Check each line below for "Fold" and say how many have it, with no other words.

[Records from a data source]

◇ ◇ ◇ ◇

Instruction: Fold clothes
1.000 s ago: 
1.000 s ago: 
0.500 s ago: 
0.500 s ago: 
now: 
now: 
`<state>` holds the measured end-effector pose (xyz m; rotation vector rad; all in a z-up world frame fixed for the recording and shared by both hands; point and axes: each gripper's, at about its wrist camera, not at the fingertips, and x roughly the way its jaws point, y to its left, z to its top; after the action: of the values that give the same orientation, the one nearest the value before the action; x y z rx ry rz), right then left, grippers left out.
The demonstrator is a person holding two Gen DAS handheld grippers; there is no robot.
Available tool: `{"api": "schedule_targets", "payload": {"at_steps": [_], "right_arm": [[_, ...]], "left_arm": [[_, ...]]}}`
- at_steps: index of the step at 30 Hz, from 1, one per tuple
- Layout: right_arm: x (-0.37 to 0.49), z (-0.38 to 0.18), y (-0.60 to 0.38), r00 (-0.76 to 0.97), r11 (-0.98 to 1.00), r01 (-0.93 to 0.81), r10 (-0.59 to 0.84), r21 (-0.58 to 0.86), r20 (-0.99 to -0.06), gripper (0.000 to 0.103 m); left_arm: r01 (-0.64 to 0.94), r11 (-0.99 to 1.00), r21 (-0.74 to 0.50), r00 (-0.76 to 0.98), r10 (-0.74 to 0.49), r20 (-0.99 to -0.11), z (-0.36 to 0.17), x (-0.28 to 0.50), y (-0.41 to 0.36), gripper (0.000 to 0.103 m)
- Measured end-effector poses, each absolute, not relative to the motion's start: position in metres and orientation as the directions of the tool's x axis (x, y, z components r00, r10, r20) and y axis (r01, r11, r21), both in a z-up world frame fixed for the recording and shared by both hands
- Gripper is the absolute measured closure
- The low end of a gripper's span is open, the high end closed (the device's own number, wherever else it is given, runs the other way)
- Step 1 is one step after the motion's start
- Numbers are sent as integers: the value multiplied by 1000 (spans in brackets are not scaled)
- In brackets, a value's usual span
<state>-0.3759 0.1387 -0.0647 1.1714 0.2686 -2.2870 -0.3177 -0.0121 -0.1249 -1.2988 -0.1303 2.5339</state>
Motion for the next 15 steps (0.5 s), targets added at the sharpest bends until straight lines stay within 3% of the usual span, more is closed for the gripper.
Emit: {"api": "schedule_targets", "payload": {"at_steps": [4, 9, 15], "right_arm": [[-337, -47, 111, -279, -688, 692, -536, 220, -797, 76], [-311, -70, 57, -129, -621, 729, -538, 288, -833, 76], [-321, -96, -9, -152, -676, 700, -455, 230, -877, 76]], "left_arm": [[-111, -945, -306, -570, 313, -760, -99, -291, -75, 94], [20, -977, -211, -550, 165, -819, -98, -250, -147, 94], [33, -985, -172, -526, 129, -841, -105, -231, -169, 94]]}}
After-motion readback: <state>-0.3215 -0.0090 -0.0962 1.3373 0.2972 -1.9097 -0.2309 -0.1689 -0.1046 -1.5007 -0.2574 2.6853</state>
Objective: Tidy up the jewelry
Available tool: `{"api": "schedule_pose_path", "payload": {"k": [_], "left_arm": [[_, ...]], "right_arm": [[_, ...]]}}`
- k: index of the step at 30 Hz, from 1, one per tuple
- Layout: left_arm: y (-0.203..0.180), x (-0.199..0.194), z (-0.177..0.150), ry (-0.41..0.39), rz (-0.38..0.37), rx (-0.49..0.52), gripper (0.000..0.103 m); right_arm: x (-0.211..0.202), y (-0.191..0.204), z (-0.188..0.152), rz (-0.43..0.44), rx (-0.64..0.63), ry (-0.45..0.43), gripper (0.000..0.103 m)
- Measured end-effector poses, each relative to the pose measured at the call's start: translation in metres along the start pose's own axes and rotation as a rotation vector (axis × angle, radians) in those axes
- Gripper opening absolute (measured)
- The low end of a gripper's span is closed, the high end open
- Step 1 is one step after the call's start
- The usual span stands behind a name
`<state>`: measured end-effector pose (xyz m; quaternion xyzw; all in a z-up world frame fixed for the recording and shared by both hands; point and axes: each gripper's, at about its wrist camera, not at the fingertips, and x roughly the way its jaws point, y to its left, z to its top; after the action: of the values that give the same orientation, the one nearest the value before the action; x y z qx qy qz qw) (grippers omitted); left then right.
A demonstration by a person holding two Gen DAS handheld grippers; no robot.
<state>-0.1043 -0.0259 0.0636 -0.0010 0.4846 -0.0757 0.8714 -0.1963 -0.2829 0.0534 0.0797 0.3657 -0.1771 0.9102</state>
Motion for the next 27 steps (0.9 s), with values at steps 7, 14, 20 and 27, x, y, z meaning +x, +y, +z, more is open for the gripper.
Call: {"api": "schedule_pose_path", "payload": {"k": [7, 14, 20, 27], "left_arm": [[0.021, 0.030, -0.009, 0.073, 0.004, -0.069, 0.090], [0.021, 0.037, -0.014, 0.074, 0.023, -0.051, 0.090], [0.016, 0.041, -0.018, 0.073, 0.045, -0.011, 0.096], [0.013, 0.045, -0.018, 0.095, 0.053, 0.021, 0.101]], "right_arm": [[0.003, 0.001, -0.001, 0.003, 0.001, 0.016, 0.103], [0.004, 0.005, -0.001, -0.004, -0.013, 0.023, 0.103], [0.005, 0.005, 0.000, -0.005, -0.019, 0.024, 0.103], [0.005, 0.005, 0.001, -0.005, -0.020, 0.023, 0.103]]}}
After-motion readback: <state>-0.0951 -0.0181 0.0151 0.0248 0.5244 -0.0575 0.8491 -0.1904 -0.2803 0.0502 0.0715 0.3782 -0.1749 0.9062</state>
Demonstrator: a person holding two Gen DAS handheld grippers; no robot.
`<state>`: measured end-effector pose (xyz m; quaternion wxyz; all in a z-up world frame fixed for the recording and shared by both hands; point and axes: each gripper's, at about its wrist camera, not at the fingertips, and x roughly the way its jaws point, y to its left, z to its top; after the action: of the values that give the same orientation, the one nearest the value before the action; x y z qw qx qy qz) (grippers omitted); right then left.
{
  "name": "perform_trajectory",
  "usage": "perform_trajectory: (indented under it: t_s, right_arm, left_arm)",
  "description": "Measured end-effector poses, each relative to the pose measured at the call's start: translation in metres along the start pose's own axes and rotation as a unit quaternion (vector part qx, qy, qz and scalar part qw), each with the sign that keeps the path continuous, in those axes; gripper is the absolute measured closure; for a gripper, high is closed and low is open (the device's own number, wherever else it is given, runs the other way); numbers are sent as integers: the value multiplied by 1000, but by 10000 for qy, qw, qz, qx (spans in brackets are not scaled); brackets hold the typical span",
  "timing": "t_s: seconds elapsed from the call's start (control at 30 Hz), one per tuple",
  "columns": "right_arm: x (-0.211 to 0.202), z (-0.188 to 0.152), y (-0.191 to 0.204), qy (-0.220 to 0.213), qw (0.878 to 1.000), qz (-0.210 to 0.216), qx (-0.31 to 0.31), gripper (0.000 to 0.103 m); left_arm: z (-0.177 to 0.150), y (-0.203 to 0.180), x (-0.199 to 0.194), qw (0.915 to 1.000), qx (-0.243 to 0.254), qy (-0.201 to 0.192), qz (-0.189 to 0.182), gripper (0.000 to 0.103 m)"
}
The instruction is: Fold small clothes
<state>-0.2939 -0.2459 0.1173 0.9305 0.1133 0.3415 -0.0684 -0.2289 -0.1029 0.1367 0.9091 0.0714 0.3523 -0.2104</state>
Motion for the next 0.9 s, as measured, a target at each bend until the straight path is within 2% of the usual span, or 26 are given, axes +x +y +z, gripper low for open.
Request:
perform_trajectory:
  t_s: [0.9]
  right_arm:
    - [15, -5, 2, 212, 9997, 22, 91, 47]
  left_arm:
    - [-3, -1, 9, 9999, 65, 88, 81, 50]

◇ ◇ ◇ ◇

[Task solution]
2